Por exemplo, a pressão transmural não pode efetivamente mover objetos lisos e arredondados
(Figura 1), objetos grandes podem se tornar afetados contra a parede retal (Figura 5), objetos
que imbibam água podem ficar inchados e afetados (Caso 7), objetos pequenos podem não ser
seja palpável na parede

para efetivamente agarrar ou aplicar pressão, e os objetos ocos contra a parede colônica
podem criar um efeito de vácuo que mantém o objeto firmemente no lugar (Figura 2). Dentro
estas situações, o sucesso do método de avanço será reduzido. A extração transperitoneal é
então necessária. Enquanto não houver suspeita de lesões extraperitoneais, a ingestão oral
pode ser iniciada imediatamente.

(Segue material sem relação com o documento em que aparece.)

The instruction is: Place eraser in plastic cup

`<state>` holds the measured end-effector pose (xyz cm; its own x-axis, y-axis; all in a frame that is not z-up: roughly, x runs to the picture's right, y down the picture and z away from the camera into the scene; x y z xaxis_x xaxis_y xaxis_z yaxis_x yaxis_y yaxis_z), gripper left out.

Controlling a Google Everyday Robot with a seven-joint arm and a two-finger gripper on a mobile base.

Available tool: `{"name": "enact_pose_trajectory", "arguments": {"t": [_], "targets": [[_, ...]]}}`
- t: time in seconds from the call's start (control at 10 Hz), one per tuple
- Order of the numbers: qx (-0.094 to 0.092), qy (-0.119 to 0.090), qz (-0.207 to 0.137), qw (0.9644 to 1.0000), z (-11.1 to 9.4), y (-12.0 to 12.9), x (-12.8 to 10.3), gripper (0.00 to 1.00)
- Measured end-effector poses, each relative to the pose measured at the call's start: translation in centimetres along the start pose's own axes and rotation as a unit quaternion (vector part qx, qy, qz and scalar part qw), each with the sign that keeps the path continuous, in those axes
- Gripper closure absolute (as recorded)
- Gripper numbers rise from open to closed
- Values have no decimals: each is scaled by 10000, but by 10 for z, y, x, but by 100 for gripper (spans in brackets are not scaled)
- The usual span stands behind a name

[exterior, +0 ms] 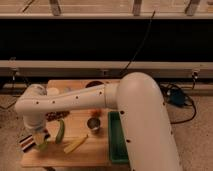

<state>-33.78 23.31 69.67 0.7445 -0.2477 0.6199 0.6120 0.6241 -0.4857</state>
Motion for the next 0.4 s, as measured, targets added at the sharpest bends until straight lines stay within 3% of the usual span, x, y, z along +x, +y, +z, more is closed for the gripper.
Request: {"name": "enact_pose_trajectory", "arguments": {"t": [0.4], "targets": [[60, -147, 14, 9999, -20, -1, 7, 20]]}}
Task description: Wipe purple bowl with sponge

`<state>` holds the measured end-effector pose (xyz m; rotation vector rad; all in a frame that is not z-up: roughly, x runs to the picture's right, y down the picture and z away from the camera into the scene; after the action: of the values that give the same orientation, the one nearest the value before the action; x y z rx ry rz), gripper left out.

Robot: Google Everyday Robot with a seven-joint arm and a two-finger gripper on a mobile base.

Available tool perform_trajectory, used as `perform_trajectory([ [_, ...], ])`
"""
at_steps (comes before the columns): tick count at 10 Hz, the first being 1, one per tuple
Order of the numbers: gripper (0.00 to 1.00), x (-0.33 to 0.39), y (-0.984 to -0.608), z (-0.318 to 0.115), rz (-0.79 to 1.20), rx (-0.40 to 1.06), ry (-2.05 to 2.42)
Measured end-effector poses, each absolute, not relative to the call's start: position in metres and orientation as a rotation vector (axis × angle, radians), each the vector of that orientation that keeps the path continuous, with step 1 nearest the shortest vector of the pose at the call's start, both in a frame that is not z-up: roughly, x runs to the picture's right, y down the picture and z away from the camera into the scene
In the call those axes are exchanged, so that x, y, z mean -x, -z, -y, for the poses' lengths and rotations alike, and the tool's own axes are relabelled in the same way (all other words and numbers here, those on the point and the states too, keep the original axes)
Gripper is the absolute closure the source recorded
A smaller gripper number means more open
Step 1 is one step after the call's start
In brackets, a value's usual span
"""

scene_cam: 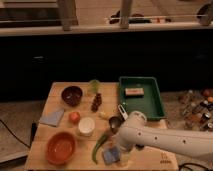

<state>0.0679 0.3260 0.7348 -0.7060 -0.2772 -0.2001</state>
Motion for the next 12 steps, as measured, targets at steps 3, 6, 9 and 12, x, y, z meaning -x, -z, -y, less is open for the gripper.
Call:
perform_trajectory([
  [3, 0.20, -0.062, -0.739, -0.333, 0.271, 0.706, 0.205],
  [6, 0.31, -0.058, -0.745, -0.339, 0.263, 0.714, 0.211],
  [9, 0.61, -0.058, -0.748, -0.340, 0.258, 0.717, 0.213],
  [12, 0.88, -0.060, -0.744, -0.337, 0.251, 0.714, 0.219],
])
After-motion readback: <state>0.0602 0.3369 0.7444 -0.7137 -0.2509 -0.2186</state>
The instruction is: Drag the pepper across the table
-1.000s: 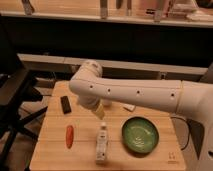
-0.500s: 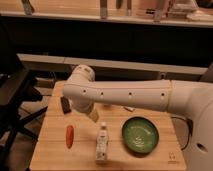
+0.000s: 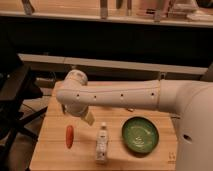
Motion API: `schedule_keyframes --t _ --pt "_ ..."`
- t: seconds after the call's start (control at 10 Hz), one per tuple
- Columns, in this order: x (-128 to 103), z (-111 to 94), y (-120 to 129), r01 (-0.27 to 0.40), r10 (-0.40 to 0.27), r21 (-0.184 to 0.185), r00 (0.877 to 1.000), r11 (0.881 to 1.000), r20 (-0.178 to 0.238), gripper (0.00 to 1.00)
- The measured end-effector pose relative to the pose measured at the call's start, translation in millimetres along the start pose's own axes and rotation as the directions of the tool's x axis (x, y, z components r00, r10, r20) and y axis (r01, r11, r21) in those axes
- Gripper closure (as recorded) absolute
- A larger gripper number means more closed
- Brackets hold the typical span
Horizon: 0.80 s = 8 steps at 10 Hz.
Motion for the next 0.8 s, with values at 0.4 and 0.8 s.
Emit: schedule_keyframes --t 0.4,0.8 --pt "-5 6 2 0.066 -0.066 -0.002 0.998 0.998 0.004 0.20" --pt "-27 29 -12 0.158 -0.158 0.002 0.987 0.987 0.017 0.20"
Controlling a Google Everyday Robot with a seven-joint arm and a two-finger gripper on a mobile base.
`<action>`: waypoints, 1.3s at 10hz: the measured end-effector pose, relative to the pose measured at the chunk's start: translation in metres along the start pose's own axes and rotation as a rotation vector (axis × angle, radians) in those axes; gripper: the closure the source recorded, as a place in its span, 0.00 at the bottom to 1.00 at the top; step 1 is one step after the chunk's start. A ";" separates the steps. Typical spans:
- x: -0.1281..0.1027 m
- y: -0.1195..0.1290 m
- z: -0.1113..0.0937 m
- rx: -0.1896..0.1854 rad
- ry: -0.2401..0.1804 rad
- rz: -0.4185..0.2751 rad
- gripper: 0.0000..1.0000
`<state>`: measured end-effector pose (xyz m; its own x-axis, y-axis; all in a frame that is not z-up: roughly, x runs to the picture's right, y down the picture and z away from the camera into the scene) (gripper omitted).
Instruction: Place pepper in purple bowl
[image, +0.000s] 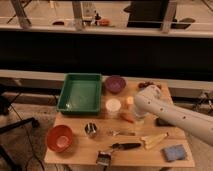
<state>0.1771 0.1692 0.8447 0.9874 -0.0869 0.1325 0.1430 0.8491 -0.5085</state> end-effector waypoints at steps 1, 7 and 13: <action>0.002 -0.002 0.003 0.003 0.008 0.010 0.20; 0.032 -0.010 0.016 -0.012 0.082 0.112 0.20; 0.039 -0.002 0.029 -0.090 0.082 0.172 0.45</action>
<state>0.2136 0.1794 0.8757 0.9995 0.0101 -0.0308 -0.0264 0.8057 -0.5918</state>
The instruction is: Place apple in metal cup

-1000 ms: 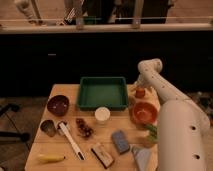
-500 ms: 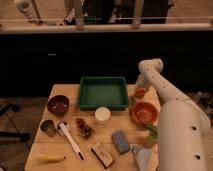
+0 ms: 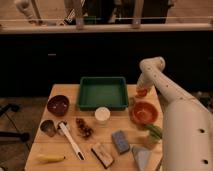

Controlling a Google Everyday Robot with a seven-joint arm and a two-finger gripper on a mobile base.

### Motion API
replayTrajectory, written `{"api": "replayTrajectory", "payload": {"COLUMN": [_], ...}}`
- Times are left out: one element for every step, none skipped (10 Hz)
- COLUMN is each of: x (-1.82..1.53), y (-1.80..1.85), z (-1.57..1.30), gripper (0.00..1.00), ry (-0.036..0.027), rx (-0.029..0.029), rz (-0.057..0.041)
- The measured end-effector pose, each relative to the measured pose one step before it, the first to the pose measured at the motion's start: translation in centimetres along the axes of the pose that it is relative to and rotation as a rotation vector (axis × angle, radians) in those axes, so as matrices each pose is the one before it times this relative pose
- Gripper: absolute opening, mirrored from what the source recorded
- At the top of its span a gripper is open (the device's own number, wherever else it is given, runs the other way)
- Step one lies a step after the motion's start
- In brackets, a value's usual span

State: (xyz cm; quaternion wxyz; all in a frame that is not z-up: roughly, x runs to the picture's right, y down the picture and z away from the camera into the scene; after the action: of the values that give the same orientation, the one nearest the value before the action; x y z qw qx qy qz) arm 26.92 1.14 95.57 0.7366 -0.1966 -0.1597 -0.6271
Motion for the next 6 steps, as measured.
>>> {"api": "replayTrajectory", "payload": {"x": [-0.105,-0.127,-0.213,-0.304,-0.295,-0.272], "y": [0.196,0.002,-0.223,-0.127,-0.200,-0.419], "z": [-0.996,-0.754,-0.683,-0.824,-0.603,-0.568], "gripper": [0.00,0.00,0.00,0.00,0.00,0.00], "ry": [0.00963,0.00816,0.00764,0.01195,0.00920,0.00825], "rx": [0.00124,0.00482,0.00959,0.00746,0.00766,0.00741], "rz": [0.00901,0.00244,0.00014,-0.00366,-0.00479,-0.01054]}}
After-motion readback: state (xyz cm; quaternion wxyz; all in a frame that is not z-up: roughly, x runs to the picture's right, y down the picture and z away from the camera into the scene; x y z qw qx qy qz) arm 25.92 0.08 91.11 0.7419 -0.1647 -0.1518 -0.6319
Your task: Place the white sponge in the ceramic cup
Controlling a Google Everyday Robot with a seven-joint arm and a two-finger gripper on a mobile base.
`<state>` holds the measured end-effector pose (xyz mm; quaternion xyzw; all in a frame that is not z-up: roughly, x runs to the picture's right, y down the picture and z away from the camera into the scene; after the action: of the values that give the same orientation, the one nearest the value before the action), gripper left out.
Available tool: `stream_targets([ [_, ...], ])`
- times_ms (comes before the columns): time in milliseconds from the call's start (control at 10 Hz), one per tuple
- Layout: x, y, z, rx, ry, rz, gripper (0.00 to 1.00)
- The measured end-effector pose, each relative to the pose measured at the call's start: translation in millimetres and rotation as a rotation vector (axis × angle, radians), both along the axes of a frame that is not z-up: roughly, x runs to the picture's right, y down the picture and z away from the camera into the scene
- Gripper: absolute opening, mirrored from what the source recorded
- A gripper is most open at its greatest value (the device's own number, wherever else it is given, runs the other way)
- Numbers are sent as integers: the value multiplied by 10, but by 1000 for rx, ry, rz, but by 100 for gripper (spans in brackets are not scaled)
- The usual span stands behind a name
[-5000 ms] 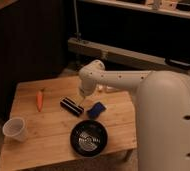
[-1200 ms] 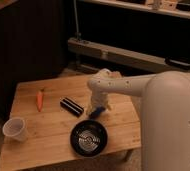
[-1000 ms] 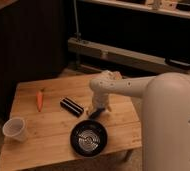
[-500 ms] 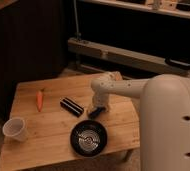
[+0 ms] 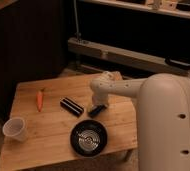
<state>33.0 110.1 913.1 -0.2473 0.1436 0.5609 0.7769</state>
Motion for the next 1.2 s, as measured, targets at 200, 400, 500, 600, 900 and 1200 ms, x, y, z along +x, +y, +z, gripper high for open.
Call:
stream_targets([
  [200, 2, -5, 28, 18, -24, -23, 77],
  [400, -7, -13, 51, 37, -64, -44, 77],
  [500, -12, -22, 56, 49, -84, -52, 77],
  [600, -22, -30, 56, 60, -106, -60, 77],
  [900, -40, -50, 31, 64, -139, -69, 77],
  [1200, -43, -68, 22, 58, -152, -74, 77],
])
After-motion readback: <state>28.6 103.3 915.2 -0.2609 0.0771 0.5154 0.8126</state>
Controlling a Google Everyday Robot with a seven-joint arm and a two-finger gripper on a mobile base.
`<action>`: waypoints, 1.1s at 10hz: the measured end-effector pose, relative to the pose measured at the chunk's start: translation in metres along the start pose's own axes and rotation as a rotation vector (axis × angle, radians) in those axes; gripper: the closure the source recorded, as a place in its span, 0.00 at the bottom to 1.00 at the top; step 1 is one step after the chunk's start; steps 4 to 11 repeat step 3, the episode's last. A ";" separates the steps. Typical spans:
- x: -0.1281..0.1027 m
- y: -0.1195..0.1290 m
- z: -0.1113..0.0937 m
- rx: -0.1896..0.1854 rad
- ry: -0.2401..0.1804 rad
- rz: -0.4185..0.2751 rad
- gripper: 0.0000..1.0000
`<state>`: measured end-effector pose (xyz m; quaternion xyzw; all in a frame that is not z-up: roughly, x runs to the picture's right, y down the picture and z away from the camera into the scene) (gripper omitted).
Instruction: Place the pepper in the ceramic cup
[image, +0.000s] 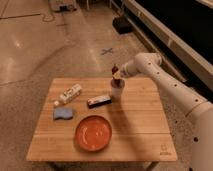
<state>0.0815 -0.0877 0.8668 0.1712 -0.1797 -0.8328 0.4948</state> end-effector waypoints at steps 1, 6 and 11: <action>0.001 0.005 -0.001 -0.005 0.005 -0.002 0.28; 0.020 0.014 -0.009 -0.007 0.010 -0.010 0.20; 0.020 0.014 -0.009 -0.007 0.010 -0.010 0.20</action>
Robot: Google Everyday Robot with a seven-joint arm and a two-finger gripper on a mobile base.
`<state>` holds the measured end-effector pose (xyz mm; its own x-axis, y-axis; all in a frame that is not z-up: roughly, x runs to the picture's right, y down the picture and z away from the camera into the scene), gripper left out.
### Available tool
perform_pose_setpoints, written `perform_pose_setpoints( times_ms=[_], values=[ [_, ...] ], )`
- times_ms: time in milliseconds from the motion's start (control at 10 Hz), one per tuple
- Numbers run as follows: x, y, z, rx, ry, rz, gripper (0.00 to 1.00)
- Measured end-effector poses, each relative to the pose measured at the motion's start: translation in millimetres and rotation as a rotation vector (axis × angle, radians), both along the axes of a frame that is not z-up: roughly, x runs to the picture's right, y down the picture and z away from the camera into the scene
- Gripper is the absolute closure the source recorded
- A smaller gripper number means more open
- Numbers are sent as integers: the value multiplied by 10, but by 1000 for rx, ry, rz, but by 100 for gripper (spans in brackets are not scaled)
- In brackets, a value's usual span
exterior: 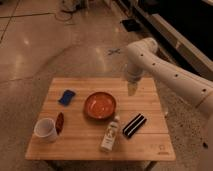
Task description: Move the arm in a circular motion
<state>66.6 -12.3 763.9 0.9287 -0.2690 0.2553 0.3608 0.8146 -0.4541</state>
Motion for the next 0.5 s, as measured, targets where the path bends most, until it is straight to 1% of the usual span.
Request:
perform_pose_setpoints(
  times_ms=[100,200,300,500],
  values=[
    [-280,73,-62,0,-32,-42,35],
    [-583,189,-162,0,-72,-93,35],
    [-859,354,-296,-3,-118,-145,35],
    [-1220,737,-620,-12,-217,-237,35]
  ],
)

Antes da alta, os pacientes devem ser aconselhados sobre os
perigos potenciais desta atividade, incluindo fístulas rectovaginais (Safioleas et al., 2009), lesão
do esfíncter anal com Incontinência (Crass, Tranbaugh, Kudsk & Trunkey, 1981; Safioleas et
al., 2009), estenoses anais (Safioleas et al., 2009), perfurações (Kouraklis et al., 1997;
Safioleas et al., 2009), rectal sangramento (Lake et al., 2004) e obstrução intestinal (Lake et al.,
2004). A importância do aconselhamento é colocada em perspectiva, considerando que 10%
dos pacientes apresentaram previamente RFBs retidos. Um algoritmo terapêutico é
apresentado na Figura 6. Difere dos algoritmos propostos por Kasotakis et al. (2012) e Colônia
e Ault (2012), que defendeu a extração de cabeceira na sala de emergência. Referência
cirúrgica precoce e EUA sem tentativa de extração transanal no ER é defendido no algoritmo
atual, porque isso foi associado a altas taxas de falha e, muitas vezes, avançou o objeto alto
para a região rectosigmoide. Além disso, nenhum algoritmo anterior considerou o TAMIS como
uma opção - embora seja uma opção viável que possa ser usada antes da exploração
transabdominal. Finalmente, quando a extração operacional foi indicada, Colônia recomendou
laparoscopia, minilaparotomia ou Laparotomia formal sem preferência (Colónia e Ault, 2012).
No entanto, concordamos com Kasotakis et al. (2012) que a laparoscopia deve ser terapia de
primeira linha quando a exploração abdominal é indicada.

Limitações do estudo

As principais limitações deste estudo são o desenho retrospectivo eo pequeno tamanho da


amostra de 10 casos porque isso não permite a análise estatística robusta dos dados
apresentados.

Conclusões

Os RFBs são encontrados de forma incomum, com uma incidência anual de 0,13 por 100 000
habitantes no Caribe. Esses pacientes devem ser abordados com respeito de forma não
judiciosa para desenvolver uma boa relação paciente-clínico. Um algoritmo terapêutico é
apresentado para auxiliar no gerenciamento clínico. Há mudanças no algoritmo atual, incluindo
remessa cirúrgica precoce, evitação da extração de cabeceira na ER, tentativas iniciais de
extração em EUA na sala de operação e inclusão de terapias emergentes como TAMIS.